BRIEF »
Number of lines with the string "labelling" in the entries below: report it, and nothing besides.
______
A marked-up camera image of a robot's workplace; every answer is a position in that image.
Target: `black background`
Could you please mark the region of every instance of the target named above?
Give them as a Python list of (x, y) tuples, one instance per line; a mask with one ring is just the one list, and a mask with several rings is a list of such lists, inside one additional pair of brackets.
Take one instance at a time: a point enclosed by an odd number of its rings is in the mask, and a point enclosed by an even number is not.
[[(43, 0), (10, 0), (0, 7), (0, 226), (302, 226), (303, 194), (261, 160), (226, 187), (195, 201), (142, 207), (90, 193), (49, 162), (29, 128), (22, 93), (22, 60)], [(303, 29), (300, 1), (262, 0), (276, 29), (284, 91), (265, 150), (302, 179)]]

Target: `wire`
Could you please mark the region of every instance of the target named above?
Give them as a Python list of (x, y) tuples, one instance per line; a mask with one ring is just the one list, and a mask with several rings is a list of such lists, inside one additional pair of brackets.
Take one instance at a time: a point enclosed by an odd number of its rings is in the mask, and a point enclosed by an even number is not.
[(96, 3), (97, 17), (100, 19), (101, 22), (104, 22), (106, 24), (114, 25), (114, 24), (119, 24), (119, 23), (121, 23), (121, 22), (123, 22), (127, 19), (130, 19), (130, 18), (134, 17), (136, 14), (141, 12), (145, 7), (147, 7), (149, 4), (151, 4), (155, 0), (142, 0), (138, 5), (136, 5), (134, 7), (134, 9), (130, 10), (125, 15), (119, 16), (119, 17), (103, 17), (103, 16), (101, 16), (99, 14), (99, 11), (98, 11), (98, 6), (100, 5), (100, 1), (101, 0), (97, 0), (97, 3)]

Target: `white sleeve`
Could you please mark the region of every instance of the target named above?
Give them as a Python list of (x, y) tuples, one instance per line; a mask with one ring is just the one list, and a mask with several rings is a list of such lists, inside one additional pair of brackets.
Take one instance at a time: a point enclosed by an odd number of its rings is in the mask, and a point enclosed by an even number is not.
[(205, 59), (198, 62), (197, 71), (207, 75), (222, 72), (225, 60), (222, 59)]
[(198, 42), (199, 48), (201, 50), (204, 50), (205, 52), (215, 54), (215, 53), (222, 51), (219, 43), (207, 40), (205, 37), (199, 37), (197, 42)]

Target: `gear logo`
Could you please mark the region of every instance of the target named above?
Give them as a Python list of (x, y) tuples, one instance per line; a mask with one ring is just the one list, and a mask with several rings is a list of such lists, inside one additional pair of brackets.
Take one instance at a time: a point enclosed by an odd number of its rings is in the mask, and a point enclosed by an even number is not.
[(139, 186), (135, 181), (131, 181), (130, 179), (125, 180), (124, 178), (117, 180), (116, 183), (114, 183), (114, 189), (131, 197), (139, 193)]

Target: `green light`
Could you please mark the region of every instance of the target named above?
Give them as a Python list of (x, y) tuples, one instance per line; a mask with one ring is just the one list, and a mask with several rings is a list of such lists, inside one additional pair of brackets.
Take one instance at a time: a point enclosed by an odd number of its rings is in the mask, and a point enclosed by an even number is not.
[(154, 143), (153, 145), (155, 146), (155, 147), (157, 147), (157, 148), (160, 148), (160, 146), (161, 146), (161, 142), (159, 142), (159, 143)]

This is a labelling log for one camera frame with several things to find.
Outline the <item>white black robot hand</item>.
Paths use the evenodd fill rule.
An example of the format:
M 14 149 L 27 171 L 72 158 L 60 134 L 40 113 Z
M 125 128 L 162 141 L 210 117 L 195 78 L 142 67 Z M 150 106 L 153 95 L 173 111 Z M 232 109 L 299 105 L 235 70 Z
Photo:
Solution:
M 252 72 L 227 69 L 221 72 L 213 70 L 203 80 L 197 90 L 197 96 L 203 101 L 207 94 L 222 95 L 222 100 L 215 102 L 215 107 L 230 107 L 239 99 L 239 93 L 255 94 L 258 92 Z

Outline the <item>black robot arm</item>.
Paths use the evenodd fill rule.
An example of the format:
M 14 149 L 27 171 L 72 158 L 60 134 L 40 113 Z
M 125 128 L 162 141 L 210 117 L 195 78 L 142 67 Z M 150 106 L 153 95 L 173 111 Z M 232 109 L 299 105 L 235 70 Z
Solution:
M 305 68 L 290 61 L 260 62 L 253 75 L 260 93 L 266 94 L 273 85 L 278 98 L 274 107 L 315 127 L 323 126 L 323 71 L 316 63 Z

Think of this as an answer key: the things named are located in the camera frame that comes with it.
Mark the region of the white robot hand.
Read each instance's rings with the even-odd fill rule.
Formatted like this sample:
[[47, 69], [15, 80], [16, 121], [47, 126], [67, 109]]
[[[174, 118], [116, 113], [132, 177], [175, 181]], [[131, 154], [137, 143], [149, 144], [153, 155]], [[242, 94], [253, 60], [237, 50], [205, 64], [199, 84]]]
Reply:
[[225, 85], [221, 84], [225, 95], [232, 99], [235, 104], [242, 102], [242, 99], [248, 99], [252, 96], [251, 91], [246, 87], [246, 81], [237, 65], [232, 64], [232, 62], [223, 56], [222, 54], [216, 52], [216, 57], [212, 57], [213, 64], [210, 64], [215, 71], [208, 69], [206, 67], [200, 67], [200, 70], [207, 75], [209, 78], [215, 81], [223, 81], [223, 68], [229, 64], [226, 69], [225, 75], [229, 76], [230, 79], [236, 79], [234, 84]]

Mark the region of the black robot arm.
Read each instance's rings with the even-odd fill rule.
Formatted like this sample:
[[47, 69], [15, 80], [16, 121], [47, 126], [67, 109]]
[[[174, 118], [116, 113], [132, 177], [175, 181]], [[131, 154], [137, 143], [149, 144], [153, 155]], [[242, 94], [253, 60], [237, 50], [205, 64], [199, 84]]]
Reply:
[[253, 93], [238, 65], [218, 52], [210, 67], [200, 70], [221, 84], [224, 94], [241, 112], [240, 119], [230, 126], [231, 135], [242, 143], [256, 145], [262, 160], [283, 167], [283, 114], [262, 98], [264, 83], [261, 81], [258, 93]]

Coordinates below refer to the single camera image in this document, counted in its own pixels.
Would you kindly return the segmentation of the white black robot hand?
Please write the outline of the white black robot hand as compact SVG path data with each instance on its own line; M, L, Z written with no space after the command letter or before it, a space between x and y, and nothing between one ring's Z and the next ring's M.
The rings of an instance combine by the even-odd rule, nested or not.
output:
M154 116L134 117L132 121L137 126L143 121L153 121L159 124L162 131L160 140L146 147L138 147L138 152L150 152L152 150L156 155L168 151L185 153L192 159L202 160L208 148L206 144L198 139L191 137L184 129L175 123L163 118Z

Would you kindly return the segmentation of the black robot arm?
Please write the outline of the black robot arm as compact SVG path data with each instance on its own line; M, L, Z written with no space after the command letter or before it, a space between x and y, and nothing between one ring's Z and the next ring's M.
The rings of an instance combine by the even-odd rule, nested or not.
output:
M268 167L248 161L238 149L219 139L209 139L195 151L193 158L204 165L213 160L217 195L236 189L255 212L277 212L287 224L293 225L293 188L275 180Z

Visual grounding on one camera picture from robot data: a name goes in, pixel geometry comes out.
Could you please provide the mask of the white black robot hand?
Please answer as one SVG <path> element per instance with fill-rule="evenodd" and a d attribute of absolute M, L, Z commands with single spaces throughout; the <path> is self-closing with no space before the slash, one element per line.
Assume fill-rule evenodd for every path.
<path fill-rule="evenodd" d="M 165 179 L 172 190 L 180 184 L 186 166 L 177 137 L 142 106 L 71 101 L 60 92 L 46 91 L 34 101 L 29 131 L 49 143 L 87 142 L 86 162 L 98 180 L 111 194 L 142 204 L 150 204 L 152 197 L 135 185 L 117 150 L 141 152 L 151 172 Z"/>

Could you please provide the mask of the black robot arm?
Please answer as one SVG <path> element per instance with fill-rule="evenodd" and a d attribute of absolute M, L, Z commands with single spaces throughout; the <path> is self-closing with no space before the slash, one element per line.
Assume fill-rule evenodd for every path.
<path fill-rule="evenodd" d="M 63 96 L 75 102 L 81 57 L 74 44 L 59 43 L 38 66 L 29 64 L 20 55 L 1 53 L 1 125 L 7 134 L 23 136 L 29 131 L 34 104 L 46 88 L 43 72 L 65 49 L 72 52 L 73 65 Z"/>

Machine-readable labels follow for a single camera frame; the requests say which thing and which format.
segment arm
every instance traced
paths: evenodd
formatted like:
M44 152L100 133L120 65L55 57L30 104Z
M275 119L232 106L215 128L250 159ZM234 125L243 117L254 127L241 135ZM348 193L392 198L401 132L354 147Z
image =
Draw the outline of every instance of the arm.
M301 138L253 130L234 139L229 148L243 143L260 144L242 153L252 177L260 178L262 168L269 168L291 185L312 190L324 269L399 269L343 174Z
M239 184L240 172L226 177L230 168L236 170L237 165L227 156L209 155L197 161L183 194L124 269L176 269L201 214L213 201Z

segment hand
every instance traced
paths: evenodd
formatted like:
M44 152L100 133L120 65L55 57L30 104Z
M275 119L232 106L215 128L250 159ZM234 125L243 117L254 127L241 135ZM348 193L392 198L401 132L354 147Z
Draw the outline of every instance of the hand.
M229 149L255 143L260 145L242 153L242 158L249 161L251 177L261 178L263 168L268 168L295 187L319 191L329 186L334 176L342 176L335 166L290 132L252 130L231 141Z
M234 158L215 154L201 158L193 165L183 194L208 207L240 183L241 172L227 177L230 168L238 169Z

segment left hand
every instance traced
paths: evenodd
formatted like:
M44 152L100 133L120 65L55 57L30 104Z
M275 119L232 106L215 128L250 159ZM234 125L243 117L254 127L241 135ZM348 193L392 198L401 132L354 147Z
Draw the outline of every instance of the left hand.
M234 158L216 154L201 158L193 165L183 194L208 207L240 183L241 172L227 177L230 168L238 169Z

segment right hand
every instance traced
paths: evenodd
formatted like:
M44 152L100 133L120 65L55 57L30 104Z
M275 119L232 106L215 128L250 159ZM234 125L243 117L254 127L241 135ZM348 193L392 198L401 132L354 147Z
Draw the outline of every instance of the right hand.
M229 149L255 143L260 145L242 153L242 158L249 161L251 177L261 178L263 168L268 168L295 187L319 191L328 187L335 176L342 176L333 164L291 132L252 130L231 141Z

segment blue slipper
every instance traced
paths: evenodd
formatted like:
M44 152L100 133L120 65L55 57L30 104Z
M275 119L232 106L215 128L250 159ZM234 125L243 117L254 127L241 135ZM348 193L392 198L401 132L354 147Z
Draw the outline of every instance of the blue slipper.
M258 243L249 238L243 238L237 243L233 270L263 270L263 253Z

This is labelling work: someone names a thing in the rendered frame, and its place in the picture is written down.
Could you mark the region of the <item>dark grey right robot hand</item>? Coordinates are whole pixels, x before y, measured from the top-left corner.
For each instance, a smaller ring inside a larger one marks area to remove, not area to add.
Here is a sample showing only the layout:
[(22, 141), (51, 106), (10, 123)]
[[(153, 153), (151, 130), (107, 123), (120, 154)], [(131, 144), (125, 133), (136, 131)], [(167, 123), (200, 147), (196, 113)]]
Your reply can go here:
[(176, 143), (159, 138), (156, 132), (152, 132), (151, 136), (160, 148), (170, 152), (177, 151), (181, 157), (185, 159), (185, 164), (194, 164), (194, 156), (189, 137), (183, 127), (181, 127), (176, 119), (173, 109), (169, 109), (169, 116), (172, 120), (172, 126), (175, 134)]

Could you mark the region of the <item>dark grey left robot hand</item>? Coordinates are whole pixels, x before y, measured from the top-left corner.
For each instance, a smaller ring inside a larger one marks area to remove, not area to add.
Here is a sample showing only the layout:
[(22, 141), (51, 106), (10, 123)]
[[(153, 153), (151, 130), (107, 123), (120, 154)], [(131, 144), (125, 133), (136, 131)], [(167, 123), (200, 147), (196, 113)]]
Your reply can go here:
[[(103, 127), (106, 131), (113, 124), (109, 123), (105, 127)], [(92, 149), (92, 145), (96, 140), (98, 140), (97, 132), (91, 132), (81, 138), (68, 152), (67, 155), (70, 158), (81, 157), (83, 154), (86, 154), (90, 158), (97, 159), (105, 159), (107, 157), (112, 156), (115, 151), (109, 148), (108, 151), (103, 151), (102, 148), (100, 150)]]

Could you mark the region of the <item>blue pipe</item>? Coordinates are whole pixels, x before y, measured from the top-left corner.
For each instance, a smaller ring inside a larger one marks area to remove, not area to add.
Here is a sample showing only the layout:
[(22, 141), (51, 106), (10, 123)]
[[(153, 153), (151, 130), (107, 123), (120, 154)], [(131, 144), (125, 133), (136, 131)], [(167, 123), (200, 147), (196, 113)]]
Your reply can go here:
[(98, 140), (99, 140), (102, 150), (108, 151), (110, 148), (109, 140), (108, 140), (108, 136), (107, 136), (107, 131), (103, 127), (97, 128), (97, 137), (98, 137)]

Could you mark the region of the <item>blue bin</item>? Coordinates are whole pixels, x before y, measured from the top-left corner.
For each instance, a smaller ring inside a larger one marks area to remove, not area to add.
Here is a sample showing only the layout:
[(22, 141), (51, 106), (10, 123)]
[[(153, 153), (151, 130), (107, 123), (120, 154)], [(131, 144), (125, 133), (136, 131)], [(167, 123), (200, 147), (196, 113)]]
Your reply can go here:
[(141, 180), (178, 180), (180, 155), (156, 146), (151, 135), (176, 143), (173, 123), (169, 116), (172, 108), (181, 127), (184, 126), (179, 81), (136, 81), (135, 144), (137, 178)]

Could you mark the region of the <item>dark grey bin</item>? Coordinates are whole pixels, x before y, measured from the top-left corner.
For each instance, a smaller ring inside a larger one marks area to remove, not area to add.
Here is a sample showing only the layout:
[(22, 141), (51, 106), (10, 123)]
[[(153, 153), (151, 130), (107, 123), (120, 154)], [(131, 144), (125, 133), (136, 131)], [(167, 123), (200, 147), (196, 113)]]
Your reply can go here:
______
THE ANSWER »
2